Re: [PATCH v7] scsi: ufs: Quiesce all scsi devices before shutdown

From: Stanley Chu
Date: Thu Aug 13 2020 - 04:56:00 EST


Hi Bart, Can, Chaotian,

Very appreciate your comments and suggestions, please see update below,

On Tue, 2020-08-04 at 00:04 +0800, Bart Van Assche wrote:
> On 2020-08-03 03:04, Stanley Chu wrote:
> > diff --git a/drivers/scsi/ufs/ufshcd.c b/drivers/scsi/ufs/ufshcd.c
> > index 307622284239..7cb220b3fde0 100644
> > --- a/drivers/scsi/ufs/ufshcd.c
> > +++ b/drivers/scsi/ufs/ufshcd.c
> > @@ -8640,6 +8640,7 @@ EXPORT_SYMBOL(ufshcd_runtime_idle);
> > int ufshcd_shutdown(struct ufs_hba *hba)
> > {
> > int ret = 0;
> > + struct scsi_target *starget;
> >
> > if (!hba->is_powered)
> > goto out;
> > @@ -8647,11 +8648,27 @@ int ufshcd_shutdown(struct ufs_hba *hba)
> > if (ufshcd_is_ufs_dev_poweroff(hba) && ufshcd_is_link_off(hba))
> > goto out;
> >
> > - if (pm_runtime_suspended(hba->dev)) {
> > - ret = ufshcd_runtime_resume(hba);
> > - if (ret)
> > - goto out;
> > - }
> > + /*
> > + * Let runtime PM framework manage and prevent concurrent runtime
> > + * operations with shutdown flow.
> > + */
> > + pm_runtime_get_sync(hba->dev);
> > +
> > + /*
> > + * Quiesce all SCSI devices to prevent any non-PM requests sending
> > + * from block layer during and after shutdown.
> > + *
> > + * Here we can not use blk_cleanup_queue() since PM requests
> > + * (with BLK_MQ_REQ_PREEMPT flag) are still required to be sent
> > + * through block layer. Therefore SCSI command queued after the
> > + * scsi_target_quiesce() call returned will block until
> > + * blk_cleanup_queue() is called.
> > + *
> > + * Besides, scsi_target_"un"quiesce (e.g., scsi_target_resume) can
> > + * be ignored since shutdown is one-way flow.
> > + */
> > + list_for_each_entry(starget, &hba->host->__targets, siblings)
> > + scsi_target_quiesce(starget);
> >
> > ret = ufshcd_suspend(hba, UFS_SHUTDOWN_PM);
> > out:
>
> This seems wrong to me. Since ufshcd_shutdown() shuts down the link I think
> it should call scsi_remove_device() instead of scsi_target_quiesce().

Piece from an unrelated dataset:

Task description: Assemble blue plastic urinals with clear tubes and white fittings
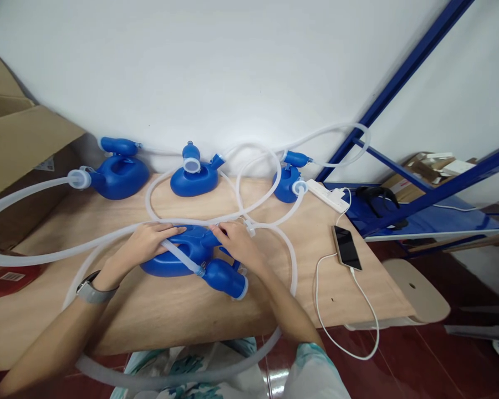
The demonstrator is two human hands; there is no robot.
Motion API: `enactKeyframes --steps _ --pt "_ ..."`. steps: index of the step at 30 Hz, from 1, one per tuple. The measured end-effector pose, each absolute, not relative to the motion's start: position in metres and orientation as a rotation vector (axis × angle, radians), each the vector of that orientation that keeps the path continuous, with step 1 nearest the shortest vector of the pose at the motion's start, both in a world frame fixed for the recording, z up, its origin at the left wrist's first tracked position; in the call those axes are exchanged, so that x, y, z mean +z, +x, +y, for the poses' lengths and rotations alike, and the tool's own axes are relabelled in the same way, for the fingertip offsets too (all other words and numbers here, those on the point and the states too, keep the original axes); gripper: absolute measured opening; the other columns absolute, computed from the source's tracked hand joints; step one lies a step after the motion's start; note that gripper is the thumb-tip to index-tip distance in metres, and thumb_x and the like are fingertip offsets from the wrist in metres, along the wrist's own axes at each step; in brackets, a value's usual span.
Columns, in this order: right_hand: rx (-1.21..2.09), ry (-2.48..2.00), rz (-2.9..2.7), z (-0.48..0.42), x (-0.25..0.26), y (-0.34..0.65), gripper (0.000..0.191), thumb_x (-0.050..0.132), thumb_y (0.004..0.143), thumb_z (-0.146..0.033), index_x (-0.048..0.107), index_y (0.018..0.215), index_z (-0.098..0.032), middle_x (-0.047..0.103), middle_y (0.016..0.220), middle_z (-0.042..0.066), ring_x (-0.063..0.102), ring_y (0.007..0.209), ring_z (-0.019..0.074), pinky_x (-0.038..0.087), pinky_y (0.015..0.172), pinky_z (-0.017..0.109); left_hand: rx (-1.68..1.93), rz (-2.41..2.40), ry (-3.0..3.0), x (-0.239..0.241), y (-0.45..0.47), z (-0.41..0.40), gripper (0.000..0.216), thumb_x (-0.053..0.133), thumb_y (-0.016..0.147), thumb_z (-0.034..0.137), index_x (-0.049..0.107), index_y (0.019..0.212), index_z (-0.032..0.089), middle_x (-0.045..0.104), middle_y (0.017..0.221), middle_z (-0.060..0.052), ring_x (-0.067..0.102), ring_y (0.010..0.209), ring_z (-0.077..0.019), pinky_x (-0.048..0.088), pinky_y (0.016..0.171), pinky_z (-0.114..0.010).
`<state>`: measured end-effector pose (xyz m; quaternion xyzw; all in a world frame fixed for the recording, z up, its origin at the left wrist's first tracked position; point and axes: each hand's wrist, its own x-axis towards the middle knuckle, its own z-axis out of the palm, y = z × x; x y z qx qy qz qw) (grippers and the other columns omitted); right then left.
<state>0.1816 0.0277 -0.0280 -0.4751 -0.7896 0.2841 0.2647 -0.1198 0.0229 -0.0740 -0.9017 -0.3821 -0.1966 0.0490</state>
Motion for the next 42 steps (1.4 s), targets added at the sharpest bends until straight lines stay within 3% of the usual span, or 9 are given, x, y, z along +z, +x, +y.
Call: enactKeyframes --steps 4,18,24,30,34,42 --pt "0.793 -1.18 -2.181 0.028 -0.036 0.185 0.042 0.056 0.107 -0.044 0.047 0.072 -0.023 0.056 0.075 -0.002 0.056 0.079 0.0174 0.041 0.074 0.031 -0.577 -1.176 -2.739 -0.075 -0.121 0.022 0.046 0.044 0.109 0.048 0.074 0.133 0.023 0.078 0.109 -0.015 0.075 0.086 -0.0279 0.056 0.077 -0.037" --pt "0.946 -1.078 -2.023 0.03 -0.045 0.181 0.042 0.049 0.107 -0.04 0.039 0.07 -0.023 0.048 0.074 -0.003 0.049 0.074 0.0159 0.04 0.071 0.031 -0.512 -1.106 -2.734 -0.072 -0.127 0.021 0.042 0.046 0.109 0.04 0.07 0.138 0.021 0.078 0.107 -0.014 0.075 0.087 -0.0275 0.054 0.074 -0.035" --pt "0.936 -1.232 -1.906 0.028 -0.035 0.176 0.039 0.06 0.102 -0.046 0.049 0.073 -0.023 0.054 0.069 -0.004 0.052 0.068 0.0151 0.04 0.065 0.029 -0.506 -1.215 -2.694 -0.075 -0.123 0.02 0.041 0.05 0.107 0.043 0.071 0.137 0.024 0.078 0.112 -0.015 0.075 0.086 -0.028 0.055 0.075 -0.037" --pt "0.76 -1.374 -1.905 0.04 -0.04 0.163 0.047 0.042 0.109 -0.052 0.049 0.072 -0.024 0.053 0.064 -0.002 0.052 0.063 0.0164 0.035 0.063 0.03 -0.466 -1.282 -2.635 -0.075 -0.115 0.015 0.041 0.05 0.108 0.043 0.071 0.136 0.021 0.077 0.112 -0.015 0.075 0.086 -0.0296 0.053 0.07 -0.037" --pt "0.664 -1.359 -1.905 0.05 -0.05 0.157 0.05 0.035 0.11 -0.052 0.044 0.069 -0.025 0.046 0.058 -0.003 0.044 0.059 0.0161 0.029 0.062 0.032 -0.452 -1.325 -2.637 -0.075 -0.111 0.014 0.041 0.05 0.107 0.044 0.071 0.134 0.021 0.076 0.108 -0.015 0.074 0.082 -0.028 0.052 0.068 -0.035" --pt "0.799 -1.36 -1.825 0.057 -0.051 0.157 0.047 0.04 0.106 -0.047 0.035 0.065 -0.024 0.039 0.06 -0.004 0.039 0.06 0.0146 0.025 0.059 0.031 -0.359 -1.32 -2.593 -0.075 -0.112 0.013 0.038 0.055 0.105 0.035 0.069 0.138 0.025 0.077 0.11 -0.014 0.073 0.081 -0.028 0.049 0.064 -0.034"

I tried many ways to come out the final solution. Currently two options
are considered,

== Option 1 ==
pm_runtime_get_sync(hba->dev);

shost_for_each_device(sdev, hba->host) {
scsi_autopm_get_device(sdev);
if (sdev == hba->sdev_ufs_device)
scsi_device_quiesce(sdev);
else
scsi_remove_device(sdev);
}

ret = ufshcd_suspend(hba, UFS_SHUTDOWN_PM);

scsi_remove_device(hba->sdev_ufs_device);

Note. Using scsi_autopm_get_device() instead of pm_runtime_disable()
is to prevent noisy message by below checking,

WARN_ON_ONCE(sdev->quiesced_by && sdev->quiesced_by != current);

in
https://git.kernel.org/pub/scm/linux/kernel/git/stable/linux.git/tree/drivers/scsi/scsi_lib.c#n2515

This warning shows up if we try to quiesce a runtime-suspended SCSI
device. This is possible during our new shutdown flow. Using
scsi_autopm_get_device() to resume all SCSI devices first can prevent
it.

In addition, normally sd_shutdown() would be executed prior than
ufshcd_shutdown(). If scsi_remove_device() is invoked by
ufshcd_shutdown(), sd_shutdown() will be executed again for a SCSI disk
by

[ 131.398977] sd_shutdown+0x44/0x118
[ 131.399416] sd_remove+0x5c/0xc4
[ 131.399824] device_release_driver_internal+0x1c4/0x2e4
[ 131.400481] device_release_driver+0x18/0x24
[ 131.401018] bus_remove_device+0x108/0x134
[ 131.401533] device_del+0x2dc/0x630
[ 131.401973] __scsi_remove_device+0xc0/0x174
[ 131.402510] scsi_remove_device+0x30/0x48
[ 131.403014] ufshcd_shutdown+0xc8/0x138

In this case, we could see SYNCHRONIZE_CACHE command will be sent to the
same SCSI device twice. This is kind of wired during shutdown flow.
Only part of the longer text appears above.